> [Directions for this task] Which of the lines in the data mention the string "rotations"? List them all.

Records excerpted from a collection
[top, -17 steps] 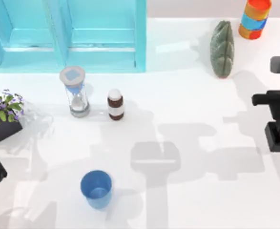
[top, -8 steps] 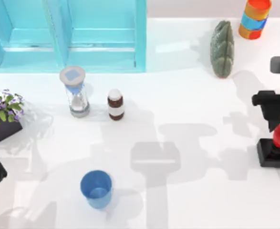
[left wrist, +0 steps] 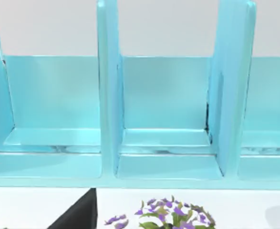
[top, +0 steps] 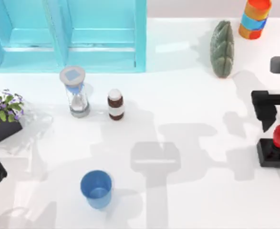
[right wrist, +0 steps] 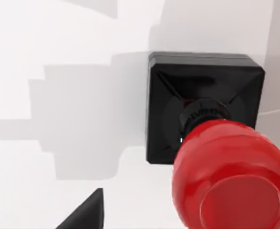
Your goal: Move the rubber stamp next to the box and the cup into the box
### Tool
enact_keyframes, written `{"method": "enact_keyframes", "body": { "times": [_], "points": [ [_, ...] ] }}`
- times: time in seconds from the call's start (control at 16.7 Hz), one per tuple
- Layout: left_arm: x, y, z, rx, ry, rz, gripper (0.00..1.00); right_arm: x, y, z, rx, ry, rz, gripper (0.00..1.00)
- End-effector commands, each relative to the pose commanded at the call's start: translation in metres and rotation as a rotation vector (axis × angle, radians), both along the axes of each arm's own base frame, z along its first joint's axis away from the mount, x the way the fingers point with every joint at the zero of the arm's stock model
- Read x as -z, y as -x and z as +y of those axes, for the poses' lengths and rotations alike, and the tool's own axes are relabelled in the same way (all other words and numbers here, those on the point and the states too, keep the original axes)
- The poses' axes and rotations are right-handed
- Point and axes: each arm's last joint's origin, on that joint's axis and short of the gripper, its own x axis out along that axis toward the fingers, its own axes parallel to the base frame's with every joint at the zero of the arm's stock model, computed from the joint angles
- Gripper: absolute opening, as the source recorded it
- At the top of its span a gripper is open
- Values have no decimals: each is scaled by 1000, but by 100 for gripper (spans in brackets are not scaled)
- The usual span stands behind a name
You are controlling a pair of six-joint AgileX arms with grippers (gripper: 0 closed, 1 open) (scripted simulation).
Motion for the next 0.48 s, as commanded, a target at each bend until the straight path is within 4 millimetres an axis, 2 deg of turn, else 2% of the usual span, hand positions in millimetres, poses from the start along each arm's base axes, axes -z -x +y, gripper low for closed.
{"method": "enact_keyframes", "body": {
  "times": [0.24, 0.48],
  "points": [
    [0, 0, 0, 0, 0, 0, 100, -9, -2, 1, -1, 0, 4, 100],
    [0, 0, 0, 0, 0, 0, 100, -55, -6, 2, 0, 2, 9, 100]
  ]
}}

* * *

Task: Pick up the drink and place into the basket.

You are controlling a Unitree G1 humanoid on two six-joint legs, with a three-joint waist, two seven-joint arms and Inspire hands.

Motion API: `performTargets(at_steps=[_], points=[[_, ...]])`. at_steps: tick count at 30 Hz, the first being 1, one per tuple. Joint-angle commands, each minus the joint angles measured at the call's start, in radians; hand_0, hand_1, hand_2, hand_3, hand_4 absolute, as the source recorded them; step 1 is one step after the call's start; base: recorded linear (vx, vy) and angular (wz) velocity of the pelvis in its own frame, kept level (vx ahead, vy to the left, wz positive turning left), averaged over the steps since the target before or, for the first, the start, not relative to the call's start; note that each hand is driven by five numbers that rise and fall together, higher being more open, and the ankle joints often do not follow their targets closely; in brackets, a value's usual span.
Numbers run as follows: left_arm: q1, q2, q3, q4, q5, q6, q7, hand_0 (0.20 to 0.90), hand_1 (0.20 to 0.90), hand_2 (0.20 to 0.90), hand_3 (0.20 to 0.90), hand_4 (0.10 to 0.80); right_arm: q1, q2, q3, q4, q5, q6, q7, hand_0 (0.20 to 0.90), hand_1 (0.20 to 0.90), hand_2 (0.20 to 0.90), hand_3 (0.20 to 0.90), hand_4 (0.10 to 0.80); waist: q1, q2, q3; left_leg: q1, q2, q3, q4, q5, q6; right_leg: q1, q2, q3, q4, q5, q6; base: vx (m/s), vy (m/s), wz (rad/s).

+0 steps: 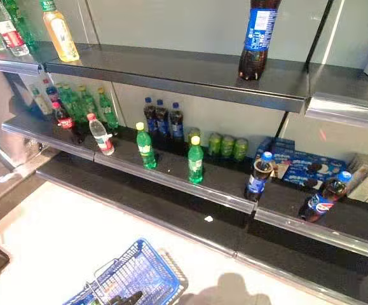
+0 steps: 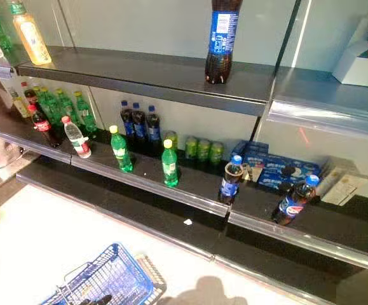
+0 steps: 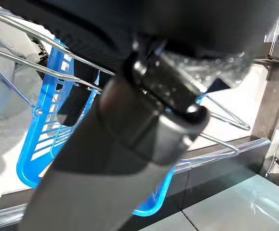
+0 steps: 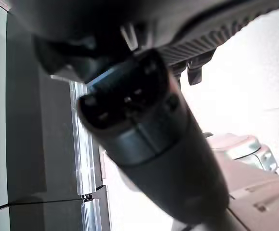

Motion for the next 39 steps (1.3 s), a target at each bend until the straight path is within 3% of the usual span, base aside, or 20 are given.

> [Task solution]
- Read x as -z, y as -x and z as +y of those axes, for the poses' lengths and rotations alike, and the tool's own axes are relabelled in the same way (all other words and numbers here, those on the point and the states too, keep the original axes)
- The poses' axes and rotations are right-handed

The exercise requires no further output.